Selon l'article 5, second alinéa, de la loi n° 2002-1577 du 30 décembre 2002, le contrat d'assurance résilié avant le 31 décembre 2002 garantit les sinistres dont la première réclamation est formulée postérieurement à cette date dans un délai de cinq ans, à partir de la date d'expiration ou de résiliation de tout ou partie des garanties, dès lors que le fait dommageable est survenu pendant la période de validité du contrat.

Cass. Civ. II, 15 Avril 2010, 08-21611 ; Tribune de l'Assurance, n°149, p.48



PROCEDURE



EXPERTISE JUDICIAIRE : NULLITE DU RAPPORT FAUTE DE DIFFUSION DE L'ANALYSE D'UN TECHNICIEN


Un rapport d'expertise judiciaire, dans lequel figure une analyse faite par un technicien consulté par l'expert, dont les parties n'ont pas eu connaissance, et sur laquelle ce dernier se fonde dans son rapport final, doit être annulé à l'égard de toutes les parties.

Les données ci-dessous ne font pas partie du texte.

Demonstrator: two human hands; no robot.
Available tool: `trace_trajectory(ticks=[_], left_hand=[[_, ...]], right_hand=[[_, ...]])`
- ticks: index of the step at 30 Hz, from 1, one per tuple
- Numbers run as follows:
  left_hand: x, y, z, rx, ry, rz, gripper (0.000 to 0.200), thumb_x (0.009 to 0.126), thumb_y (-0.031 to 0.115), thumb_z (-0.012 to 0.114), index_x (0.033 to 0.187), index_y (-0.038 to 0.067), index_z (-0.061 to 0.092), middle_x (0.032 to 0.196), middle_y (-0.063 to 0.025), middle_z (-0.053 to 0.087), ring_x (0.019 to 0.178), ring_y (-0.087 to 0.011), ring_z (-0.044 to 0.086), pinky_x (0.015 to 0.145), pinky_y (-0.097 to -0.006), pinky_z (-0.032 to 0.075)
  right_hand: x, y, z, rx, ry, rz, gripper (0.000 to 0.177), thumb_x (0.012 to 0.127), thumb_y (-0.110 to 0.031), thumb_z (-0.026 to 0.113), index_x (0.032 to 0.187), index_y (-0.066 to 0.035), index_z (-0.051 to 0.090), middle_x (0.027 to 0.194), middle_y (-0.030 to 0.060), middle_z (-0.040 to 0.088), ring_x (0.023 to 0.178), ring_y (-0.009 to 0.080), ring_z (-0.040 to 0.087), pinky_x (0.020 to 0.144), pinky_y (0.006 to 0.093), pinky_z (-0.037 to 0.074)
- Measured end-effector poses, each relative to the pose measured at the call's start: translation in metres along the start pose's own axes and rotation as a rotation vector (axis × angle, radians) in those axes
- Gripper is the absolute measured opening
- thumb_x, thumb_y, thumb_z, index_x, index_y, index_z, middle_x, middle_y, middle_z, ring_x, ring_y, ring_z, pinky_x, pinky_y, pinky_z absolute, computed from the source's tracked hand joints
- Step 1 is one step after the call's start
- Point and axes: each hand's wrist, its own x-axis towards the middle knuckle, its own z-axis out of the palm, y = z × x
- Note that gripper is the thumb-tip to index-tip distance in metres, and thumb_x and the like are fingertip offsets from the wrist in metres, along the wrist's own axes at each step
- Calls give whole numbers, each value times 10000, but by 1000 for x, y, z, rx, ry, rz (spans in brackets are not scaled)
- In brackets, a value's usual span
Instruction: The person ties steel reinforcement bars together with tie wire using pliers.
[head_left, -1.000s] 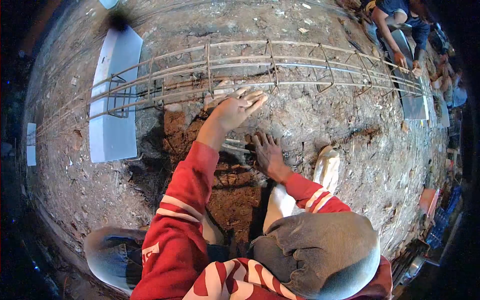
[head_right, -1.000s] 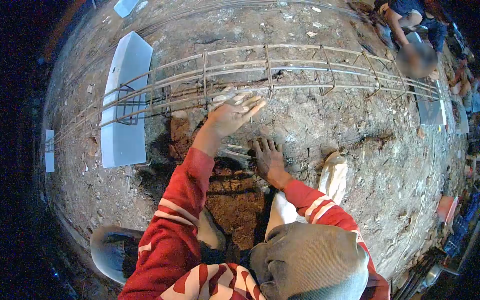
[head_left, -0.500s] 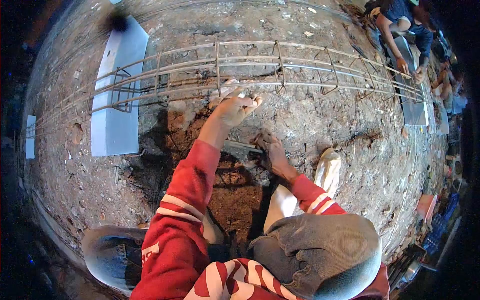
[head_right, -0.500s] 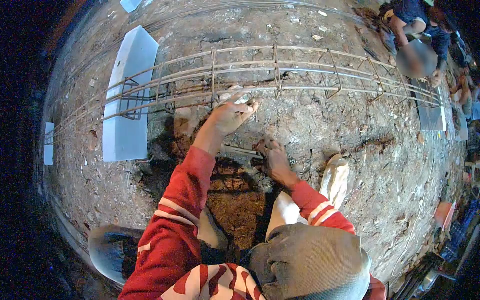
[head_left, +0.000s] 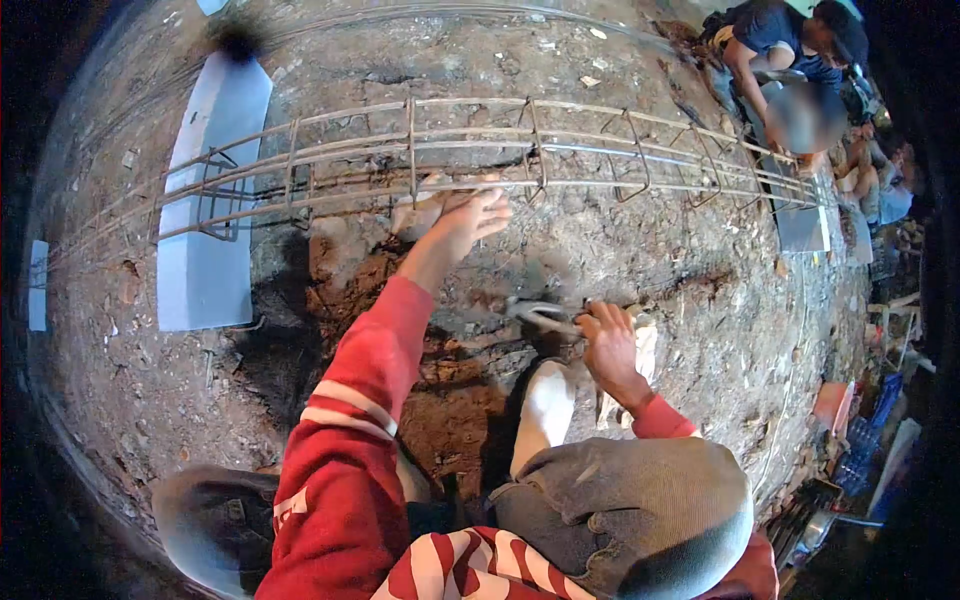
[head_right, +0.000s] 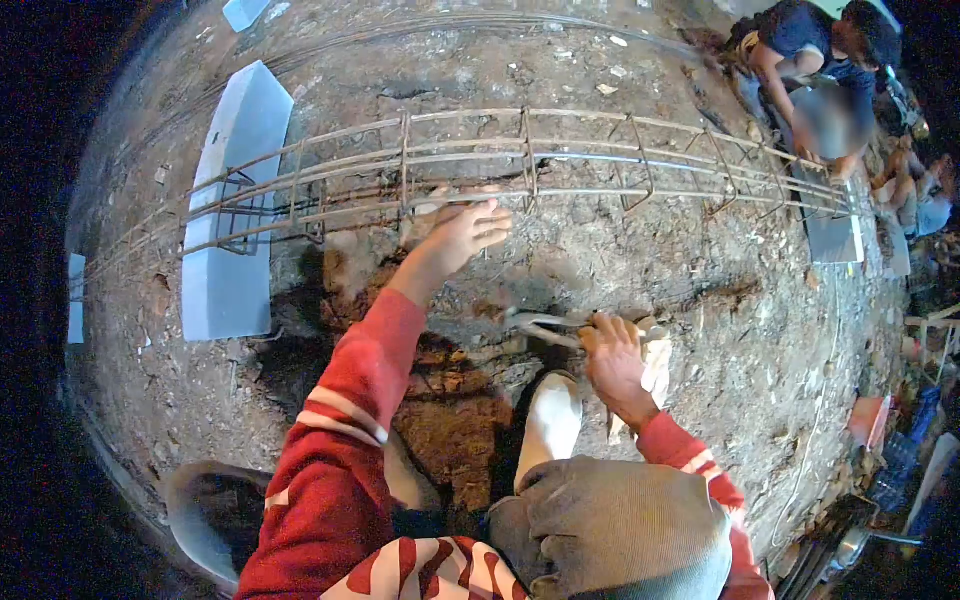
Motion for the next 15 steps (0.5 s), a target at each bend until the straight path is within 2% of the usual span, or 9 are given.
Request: trace_trajectory(ticks=[1, 2, 4, 5, 8, 9, 12, 15], left_hand=[[17, -12, -3, -114, -90, -1, 433, 1005, 300, 555, 1301, -11, 498, 1192, -184, 618, 1051, -293, 643, 977, -440, 526], [36, -21, -1, -131, -100, 16, 433, 1005, 300, 555, 1301, -11, 498, 1192, -184, 618, 1051, -293, 643, 977, -440, 526], [71, -33, 18, -53, 92, -110, 374, 1023, 326, 514, 1253, 33, 544, 1081, -133, 640, 950, -284, 643, 953, -468, 527], [62, -15, 45, 20, 263, -92, 346, 993, 355, 549, 1179, 65, 585, 964, -90, 631, 877, -266, 635, 915, -494, 529], [84, -19, 55, 59, 256, 27, 338, 987, 348, 549, 1167, 64, 588, 961, -93, 632, 876, -270, 635, 907, -495, 529], [91, -25, 56, 58, 249, 53, 336, 985, 346, 549, 1163, 64, 589, 961, -94, 633, 875, -271, 636, 905, -495, 529], [100, -28, 56, 59, 232, 96, 328, 979, 339, 549, 1151, 63, 591, 958, -96, 634, 874, -274, 636, 898, -496, 530], [102, -29, 54, 68, 225, 113, 320, 973, 332, 549, 1139, 62, 593, 955, -99, 636, 872, -278, 637, 891, -498, 530]], right_hand=[[-6, 7, -6, 55, 54, 105, 232, 774, -45, 577, 992, -37, 654, 1099, 143, 598, 1049, 334, 559, 903, 456, 422], [-11, 11, -13, 110, 43, 200, 312, 758, 1, 530, 1056, 7, 624, 1155, 178, 591, 1049, 380, 562, 897, 479, 437], [-14, 18, -20, 302, 167, 219, 345, 747, 9, 517, 1081, 30, 600, 1147, 211, 585, 1025, 418, 570, 881, 501, 453], [-6, 10, -34, 385, 102, 363, 338, 744, 13, 494, 1066, 49, 593, 1142, 253, 575, 997, 456, 565, 864, 508, 462], [19, 6, -65, 361, 25, 253, 347, 751, 23, 478, 1083, 50, 576, 1117, 269, 582, 1009, 464, 562, 879, 496, 464], [25, 9, -72, 285, 48, 132, 400, 745, 40, 470, 1137, 57, 550, 1076, 268, 595, 1003, 469, 567, 886, 503, 466], [45, 18, -78, 239, -39, 145, 447, 737, 40, 479, 1180, 52, 532, 1058, 256, 595, 1003, 469, 566, 892, 510, 466], [59, 22, -89, 255, -100, 113, 431, 733, 33, 494, 1160, 46, 553, 1069, 257, 595, 1013, 461, 566, 913, 499, 464]])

Cass. Civ. II, 15 Avril 2010, 09-10239 ; Dalloz 2010, 1223 - Cass. Civ. II, 21 Janvier 2010, 07-13552


Mais les éléments d'un rapport d'expertise judiciaire annulé peuvent être retenus à titre de renseignement s'ils sont corroborés par d'autres éléments du dossier.

Cass. Com.; 6 Octobre 2009, 08-15514



EXPERTISE PENALE SUR INTERETS CIVILS : NECESSITE DE CONVOCATION DES PARTIES


Il résulte de l'article 10 du Code de Procédure Pénale, que les règles relatives à la convocation des parties prévues par l'article 160 du code de procédure civile doivent être respectées à chacun des stades des travaux d'expertise. Les parties doivent être convoquées, ainsi que leur avocat, à toutes les réunions, sous peine de nullité en cas de grief.

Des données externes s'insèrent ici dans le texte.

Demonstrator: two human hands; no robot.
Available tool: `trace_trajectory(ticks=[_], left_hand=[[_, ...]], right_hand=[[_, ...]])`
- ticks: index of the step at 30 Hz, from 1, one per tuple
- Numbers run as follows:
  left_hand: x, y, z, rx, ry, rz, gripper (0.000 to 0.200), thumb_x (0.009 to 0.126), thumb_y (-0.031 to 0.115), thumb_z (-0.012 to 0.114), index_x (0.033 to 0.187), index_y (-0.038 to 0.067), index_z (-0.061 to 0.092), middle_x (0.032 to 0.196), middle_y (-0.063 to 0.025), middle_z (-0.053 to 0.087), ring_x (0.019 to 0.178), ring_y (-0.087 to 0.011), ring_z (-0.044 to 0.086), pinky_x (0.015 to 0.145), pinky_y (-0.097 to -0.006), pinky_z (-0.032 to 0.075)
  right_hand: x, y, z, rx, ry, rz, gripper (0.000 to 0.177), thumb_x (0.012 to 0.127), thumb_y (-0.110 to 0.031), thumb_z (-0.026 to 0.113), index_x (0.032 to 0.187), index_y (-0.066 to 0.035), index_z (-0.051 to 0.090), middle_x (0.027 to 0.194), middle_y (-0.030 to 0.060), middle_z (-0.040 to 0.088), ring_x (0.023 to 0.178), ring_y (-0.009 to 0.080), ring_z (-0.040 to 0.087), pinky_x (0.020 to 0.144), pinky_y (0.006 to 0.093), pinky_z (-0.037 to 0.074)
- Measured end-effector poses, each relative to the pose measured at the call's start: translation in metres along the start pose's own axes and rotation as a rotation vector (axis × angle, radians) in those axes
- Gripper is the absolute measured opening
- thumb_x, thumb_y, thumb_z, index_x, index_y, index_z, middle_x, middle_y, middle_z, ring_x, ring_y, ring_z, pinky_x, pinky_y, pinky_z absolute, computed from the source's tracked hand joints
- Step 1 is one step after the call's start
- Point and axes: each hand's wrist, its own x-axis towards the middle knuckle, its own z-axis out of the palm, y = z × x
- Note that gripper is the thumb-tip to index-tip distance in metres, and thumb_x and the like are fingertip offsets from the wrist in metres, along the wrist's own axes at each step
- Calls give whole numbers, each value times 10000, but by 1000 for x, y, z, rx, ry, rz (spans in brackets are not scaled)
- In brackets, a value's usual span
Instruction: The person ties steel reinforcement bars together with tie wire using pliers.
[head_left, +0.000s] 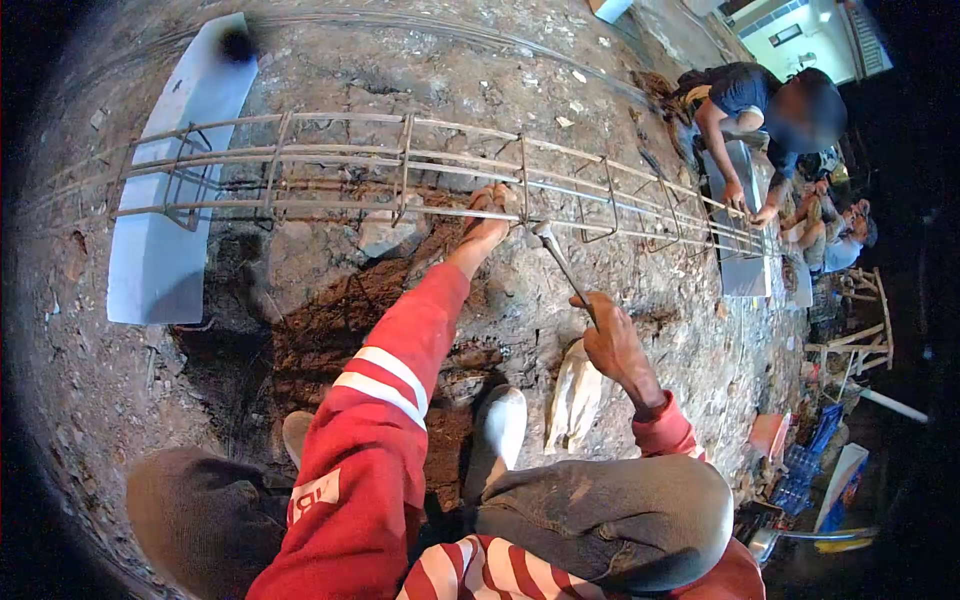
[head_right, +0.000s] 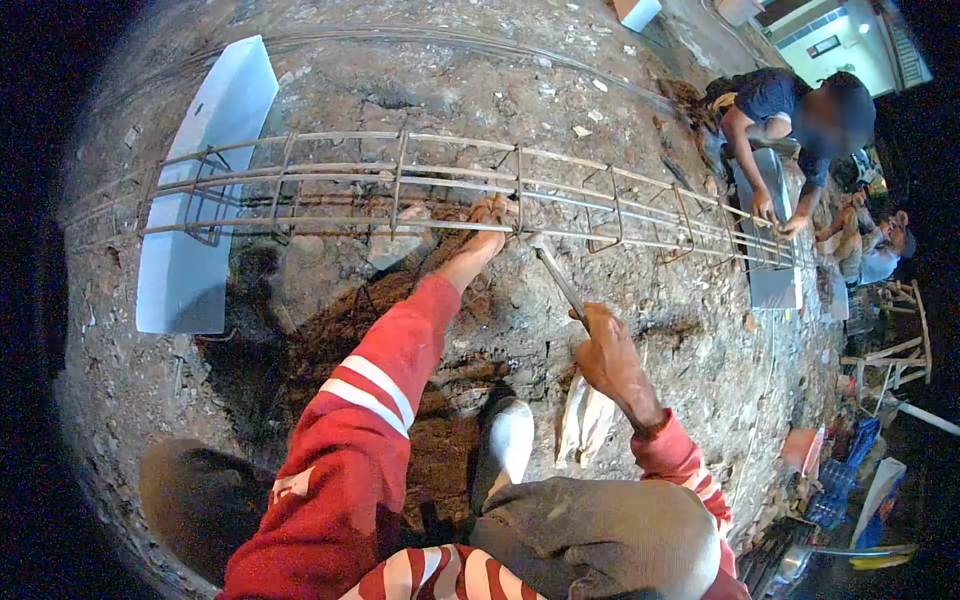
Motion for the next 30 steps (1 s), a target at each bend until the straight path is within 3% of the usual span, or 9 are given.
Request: trace_trajectory(ticks=[6, 12, 14, 18, 20, 21, 23, 27, 30], left_hand=[[-2, -4, -3, 28, -11, 23, 305, 962, 319, 549, 1116, 61, 598, 949, -104, 638, 870, -285, 639, 877, -500, 531], [-2, -7, -3, 72, -13, 47, 290, 950, 306, 549, 1092, 59, 603, 944, -109, 641, 867, -292, 640, 863, -502, 532], [-3, -8, -3, 90, -9, 56, 285, 946, 301, 548, 1084, 59, 605, 942, -111, 642, 866, -294, 641, 858, -503, 532], [-6, -8, -5, 138, -9, 71, 275, 938, 292, 548, 1068, 58, 608, 938, -114, 643, 864, -299, 642, 849, -505, 533], [-6, -8, -6, 164, -11, 71, 270, 934, 288, 548, 1061, 57, 609, 936, -116, 644, 863, -301, 642, 844, -505, 533], [-7, -8, -6, 177, -9, 77, 267, 933, 285, 548, 1057, 57, 610, 935, -117, 645, 863, -302, 643, 842, -506, 533], [-5, -6, -4, 205, -10, 88, 263, 929, 281, 548, 1049, 56, 612, 933, -118, 645, 862, -304, 643, 837, -506, 534], [-3, 0, -6, 271, -6, 108, 253, 921, 272, 548, 1033, 55, 615, 929, -122, 647, 860, -309, 644, 827, -508, 534], [-2, 3, -9, 319, -8, 114, 246, 915, 265, 548, 1021, 54, 617, 927, -124, 649, 858, -312, 645, 820, -509, 535]], right_hand=[[7, -16, -14, 48, -13, -110, 406, 721, 40, 475, 1109, 42, 597, 1036, 257, 618, 996, 443, 587, 918, 482, 469], [11, -33, -16, -47, -191, 165, 338, 738, 37, 469, 1031, -4, 633, 1011, 248, 622, 989, 435, 591, 907, 485, 468], [7, -23, -3, -48, -51, 35, 302, 765, 23, 464, 1010, -20, 636, 953, 239, 630, 939, 437, 603, 864, 503, 479], [3, -23, 8, -28, 37, 40, 286, 799, 5, 460, 1030, -22, 626, 938, 241, 637, 897, 436, 610, 806, 522, 490], [0, -17, 30, -87, 89, 119, 375, 813, 16, 453, 1182, 13, 522, 898, 275, 596, 772, 443, 553, 717, 521, 465], [-4, -2, 61, -97, 376, -75, 267, 823, -8, 477, 1072, 47, 557, 861, 291, 585, 727, 432, 542, 704, 489, 469], [8, -7, 82, 129, 134, 252, 391, 760, -20, 516, 1135, 84, 552, 877, 300, 632, 773, 467, 626, 694, 544, 503], [34, 48, 188, 280, 376, 181, 357, 707, -25, 577, 1052, 59, 540, 796, 297, 623, 669, 480, 587, 632, 537, 471], [36, 25, 169, 204, 417, 106, 324, 707, -43, 622, 1004, 45, 528, 789, 297, 625, 642, 485, 585, 632, 537, 473]])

Cass. Crim., 23 mars 2010, 08-83688 ; Dalloz 2010, 1216 ; RC et Ass. Juin 2010, 149



LEGISLATION



DOCTRINE


  • G. Poissonnier, P. Osseland : "Le retard de trois heures d'un avion donne lieu à l'indemnisation du préjudice des passagers", à propose de l'arrêt de la CJCE du 19 Novembre 2009, C-402/07 ; Dalloz 2010, 1461.

  • L. Bloch : "La responsabilité des agents de voyages après a loi du 22 Juillet 2009 : voyage aux confluents du droit commun, du droit spécial et du droit très spécial" ; R.C et Ass. 2010, Etude 2.